__Task description__.
Where the word "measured" appears in a line below, copy the whole line.

__Supplied information__.
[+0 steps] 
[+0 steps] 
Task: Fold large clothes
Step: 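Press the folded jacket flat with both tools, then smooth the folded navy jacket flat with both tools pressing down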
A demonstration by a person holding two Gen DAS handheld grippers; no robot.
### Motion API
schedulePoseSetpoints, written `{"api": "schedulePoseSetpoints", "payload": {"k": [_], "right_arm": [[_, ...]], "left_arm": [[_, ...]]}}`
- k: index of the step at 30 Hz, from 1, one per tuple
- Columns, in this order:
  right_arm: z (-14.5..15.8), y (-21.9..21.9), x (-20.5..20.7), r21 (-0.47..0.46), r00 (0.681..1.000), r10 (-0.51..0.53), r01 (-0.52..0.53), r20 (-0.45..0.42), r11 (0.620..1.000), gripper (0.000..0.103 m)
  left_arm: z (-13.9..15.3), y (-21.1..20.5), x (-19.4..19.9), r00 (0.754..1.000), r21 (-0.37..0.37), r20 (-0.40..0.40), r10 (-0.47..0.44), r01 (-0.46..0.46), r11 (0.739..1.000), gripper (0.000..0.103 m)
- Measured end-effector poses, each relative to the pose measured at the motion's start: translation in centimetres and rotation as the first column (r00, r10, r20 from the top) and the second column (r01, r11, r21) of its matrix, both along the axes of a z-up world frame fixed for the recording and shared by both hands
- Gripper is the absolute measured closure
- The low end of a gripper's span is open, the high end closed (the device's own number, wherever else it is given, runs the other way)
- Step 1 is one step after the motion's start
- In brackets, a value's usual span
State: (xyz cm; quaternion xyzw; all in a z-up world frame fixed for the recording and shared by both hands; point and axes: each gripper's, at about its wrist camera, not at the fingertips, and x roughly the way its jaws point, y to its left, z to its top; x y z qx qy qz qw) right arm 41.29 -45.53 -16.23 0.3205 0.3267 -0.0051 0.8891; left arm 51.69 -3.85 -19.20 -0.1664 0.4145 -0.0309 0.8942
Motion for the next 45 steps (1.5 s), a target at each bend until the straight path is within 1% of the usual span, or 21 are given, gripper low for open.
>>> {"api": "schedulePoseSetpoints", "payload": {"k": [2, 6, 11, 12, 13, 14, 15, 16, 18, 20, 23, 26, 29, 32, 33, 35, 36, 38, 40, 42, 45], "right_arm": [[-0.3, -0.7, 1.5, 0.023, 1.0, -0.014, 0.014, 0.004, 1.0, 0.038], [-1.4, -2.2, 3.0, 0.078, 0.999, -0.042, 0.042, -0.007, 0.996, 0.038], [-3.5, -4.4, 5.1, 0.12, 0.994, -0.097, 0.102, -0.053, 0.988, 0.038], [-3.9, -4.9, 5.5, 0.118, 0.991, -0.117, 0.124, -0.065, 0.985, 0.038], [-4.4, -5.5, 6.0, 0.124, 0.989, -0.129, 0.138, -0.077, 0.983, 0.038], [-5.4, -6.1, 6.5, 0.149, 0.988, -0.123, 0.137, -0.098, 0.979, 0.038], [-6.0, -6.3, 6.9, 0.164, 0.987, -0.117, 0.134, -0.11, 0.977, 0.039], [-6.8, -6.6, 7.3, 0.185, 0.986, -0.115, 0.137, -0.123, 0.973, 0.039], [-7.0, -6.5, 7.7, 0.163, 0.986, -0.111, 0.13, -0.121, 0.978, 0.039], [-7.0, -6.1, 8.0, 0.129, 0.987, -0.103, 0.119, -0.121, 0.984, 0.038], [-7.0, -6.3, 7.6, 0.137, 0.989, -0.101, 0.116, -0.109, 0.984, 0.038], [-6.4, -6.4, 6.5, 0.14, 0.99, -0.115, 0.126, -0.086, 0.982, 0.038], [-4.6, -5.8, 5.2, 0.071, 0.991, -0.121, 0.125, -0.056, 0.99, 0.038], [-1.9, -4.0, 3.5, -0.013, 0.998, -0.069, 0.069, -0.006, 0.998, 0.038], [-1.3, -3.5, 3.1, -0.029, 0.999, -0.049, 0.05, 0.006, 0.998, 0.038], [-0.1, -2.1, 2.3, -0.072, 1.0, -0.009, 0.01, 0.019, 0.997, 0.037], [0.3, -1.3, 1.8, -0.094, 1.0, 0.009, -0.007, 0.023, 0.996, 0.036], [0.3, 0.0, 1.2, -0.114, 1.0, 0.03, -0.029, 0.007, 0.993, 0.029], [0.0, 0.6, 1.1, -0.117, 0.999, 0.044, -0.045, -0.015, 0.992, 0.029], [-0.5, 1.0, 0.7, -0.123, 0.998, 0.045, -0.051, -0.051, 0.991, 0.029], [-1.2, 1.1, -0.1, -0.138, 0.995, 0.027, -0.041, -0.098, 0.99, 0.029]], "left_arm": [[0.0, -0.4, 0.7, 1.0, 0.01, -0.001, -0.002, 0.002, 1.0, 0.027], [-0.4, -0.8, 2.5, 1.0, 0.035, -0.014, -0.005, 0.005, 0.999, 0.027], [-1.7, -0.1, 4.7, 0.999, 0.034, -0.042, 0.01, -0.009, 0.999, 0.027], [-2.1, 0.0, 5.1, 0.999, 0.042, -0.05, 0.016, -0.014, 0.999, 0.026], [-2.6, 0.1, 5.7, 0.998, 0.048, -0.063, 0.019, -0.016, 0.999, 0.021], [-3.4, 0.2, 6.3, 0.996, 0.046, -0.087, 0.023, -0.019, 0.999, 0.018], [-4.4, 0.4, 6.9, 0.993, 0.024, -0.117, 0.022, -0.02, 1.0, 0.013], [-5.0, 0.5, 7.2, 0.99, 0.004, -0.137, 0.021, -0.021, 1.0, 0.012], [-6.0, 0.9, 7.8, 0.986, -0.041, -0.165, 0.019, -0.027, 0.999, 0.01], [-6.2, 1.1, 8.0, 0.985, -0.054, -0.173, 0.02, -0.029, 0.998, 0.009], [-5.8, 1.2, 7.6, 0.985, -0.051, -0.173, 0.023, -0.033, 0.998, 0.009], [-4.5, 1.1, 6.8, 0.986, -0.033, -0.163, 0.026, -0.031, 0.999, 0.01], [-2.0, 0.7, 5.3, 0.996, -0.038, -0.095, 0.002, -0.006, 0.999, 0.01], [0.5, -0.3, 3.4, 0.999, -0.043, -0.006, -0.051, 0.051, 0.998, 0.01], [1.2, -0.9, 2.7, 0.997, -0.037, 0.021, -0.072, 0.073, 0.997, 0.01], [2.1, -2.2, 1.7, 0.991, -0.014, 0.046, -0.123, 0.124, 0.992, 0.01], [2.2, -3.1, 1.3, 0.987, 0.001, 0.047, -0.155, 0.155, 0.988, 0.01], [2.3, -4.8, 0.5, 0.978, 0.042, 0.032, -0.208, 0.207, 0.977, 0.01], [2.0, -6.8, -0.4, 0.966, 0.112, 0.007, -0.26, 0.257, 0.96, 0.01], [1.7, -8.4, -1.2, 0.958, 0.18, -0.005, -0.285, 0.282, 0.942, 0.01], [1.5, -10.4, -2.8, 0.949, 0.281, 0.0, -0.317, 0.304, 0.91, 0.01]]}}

__Solution to the problem__.
- Measured end-effector poses, each relative to the pose measured at the motion's start: translation in centimetres and rotation as the first column (r00, r10, r20 from the top) and the second column (r01, r11, r21) of its matrix, both along the axes of a z-up world frame fixed for the recording and shared by both hands
- Gripper is the absolute measured closure

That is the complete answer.